> _What is needed_
For each line of the data that includes the word "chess", copy the line.

"""

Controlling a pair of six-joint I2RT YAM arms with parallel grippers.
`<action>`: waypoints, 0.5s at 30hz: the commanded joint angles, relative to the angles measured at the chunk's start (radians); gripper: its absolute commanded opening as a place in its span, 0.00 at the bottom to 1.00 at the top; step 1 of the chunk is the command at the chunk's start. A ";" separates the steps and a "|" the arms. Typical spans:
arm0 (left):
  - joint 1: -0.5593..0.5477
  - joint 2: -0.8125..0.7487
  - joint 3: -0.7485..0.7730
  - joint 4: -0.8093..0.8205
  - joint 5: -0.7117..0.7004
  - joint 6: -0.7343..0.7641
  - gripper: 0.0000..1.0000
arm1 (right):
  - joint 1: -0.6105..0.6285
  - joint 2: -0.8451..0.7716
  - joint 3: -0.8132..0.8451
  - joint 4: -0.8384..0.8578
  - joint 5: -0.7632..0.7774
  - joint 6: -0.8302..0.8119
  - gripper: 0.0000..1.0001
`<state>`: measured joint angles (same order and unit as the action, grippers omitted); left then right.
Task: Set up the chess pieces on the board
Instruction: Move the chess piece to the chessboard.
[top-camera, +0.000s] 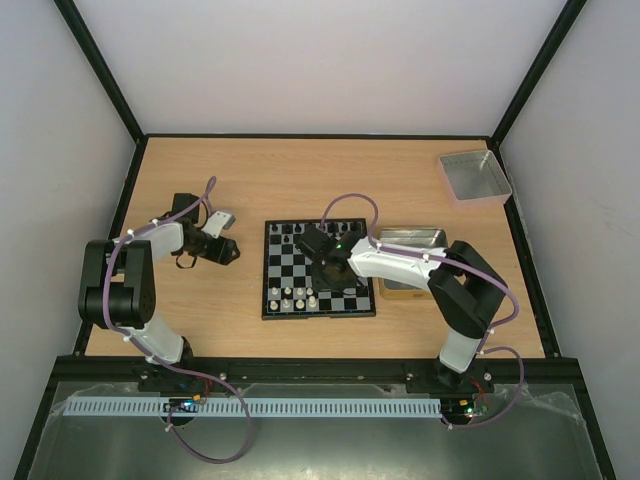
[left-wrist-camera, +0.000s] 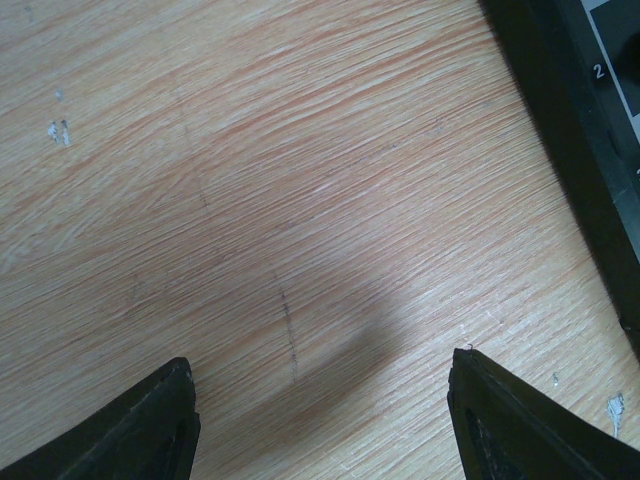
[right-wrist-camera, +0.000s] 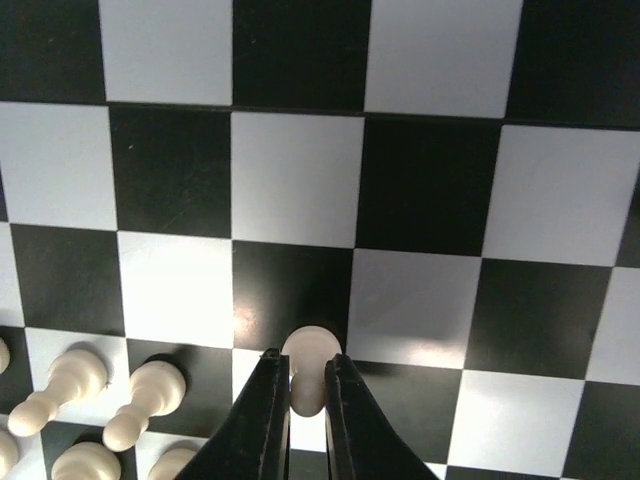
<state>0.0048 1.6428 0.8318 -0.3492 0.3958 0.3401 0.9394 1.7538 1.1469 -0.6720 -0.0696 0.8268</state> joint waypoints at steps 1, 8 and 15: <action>-0.006 0.046 -0.026 -0.063 -0.014 -0.001 0.69 | 0.025 -0.014 -0.019 0.000 -0.015 0.020 0.07; -0.006 0.046 -0.026 -0.063 -0.014 -0.001 0.69 | 0.035 -0.016 -0.029 0.002 -0.021 0.027 0.07; -0.006 0.047 -0.025 -0.063 -0.014 -0.001 0.69 | 0.042 -0.031 -0.038 0.000 -0.026 0.035 0.07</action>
<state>0.0048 1.6428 0.8318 -0.3492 0.3962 0.3401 0.9646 1.7443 1.1297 -0.6487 -0.0769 0.8440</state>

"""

> _Response for this exercise_
Task: Set up the chess pieces on the board
Instruction: Move the chess piece to the chessboard.

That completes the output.